Barnaby Joyce signed off $80m for Angus Taylor’s old company after zero was paid for same sort of water nearby

by | Aug 20, 2020 | Energy & Environment, Featured, Government

Same water, same valuer, $80m and nought. The same type of water licences for irrigation properties near those for which the Coalition government paid $80 million in 2017 were valued at zero between 2008 and 2010, writes investigative reporter Kerry Brewster in this exclusive report.

The same commercial property consultant who wrote the valuation used by the Federal Government to pay Eastern Australia Agriculture (EAA) nearly $80 million for its water licences valued at zero the same type of water owned by two nearby southern Queensland cotton farms.

As Michael West Media reported on Tuesday, most of the record $80 million from the sale ended up with a Cayman Islands company established by Energy Minister Angus Taylor, Eastern Australia Irrigation (EAI).

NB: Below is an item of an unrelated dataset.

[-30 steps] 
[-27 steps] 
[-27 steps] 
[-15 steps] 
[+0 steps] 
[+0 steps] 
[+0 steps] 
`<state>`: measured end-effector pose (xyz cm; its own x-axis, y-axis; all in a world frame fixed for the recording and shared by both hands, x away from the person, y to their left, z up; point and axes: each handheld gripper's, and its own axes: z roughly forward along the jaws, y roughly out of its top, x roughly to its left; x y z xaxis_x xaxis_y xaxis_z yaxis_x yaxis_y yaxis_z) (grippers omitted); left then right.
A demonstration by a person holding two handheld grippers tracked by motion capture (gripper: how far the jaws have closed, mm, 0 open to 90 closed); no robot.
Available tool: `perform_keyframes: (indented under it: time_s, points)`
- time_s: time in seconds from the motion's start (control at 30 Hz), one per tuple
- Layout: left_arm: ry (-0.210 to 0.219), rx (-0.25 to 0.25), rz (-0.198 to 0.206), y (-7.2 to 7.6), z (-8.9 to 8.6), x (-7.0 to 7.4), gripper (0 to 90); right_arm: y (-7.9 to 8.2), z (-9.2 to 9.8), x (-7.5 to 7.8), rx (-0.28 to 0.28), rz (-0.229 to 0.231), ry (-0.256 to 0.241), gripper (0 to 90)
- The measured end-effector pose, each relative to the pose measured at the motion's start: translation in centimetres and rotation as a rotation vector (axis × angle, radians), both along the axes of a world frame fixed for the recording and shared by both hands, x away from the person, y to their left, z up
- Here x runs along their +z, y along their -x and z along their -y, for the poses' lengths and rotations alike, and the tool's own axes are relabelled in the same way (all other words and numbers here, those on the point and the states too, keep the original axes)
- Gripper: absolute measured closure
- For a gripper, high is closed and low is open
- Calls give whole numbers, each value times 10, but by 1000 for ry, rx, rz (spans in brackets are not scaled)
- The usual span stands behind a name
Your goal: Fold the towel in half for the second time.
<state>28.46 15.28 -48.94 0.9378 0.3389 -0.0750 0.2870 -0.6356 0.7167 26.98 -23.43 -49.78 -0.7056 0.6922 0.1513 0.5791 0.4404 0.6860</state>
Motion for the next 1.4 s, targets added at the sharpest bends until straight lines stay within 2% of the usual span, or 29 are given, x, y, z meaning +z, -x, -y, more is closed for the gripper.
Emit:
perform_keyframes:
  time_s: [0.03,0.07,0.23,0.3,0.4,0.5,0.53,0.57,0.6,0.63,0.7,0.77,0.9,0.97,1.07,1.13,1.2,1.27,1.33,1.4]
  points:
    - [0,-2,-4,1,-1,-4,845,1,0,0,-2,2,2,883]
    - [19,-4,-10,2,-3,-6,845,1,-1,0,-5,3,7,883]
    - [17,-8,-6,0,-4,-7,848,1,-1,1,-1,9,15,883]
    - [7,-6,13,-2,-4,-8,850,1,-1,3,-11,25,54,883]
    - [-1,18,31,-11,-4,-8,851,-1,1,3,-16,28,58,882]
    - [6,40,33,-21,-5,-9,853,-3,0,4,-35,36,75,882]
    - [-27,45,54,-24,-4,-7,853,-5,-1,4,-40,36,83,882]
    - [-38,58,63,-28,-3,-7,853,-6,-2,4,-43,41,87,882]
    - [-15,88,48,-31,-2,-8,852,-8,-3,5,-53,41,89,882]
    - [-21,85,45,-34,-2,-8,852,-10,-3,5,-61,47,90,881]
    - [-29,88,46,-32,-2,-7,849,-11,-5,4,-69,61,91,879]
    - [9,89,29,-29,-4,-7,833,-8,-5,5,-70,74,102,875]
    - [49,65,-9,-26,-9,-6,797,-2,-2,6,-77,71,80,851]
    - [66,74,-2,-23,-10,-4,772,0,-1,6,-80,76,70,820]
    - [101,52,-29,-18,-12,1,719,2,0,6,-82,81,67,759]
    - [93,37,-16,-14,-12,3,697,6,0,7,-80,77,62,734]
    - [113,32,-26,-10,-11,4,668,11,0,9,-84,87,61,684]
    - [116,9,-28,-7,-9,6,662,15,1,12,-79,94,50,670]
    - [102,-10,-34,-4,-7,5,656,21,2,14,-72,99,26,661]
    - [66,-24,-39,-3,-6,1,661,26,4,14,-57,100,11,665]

Taylor was the founder of the Caymans company and a director and consultant to its Australian associate EAA, both before the controversial $80m water sale in 2017.

Barnaby’s Boondoggle: documents reveal $80m price for ‘Watergate’ licences was nearly twice valuation

Eastern Australia Agriculture booked a $52 million profit immediately after selling the water licences belonging to its Clyde and Kia Ora cotton properties, in a the deal, which was overseen by then water minister Barnaby Joyce.

Shaun Hendy, the Colliers International valuer who in 2016 conducted the valuation of the EAA properties on behalf of the Federal Department of Agriculture and Water, had previously valued at zero the overland flow licences belonging to two properties near the Kia Ora and Clyde stations.

In a research report this week, Maryanne Slattery of Slattery & Johnson and Rod Campbell of The Australia Institute said the unredacted documents proved the Commonwealth paid too much for the water.

Local farmer under financial pressure

Under financial pressure in 2008, Queensland farmer Lawrence Pola had several valuers assess his water licences that were attached to the Kilcummin and Cawildi stations, located above Cubbie Station in the Lower Balonne valley.

One of the valuers was Mr Hendy, who then worked for CBRE. He agreed with another valuer that Pola’s overland flow licences had no value separate from the land.

“The licence does not comprise a tradeable component and has been correctly identified … as being attached to the land and as not having a value separate to the land,” his 2010 CBRE valuation stated.

Mr Pola says he was “stunned” by the subsequent $80 million purchase of licences from Eastern Australia Agriculture.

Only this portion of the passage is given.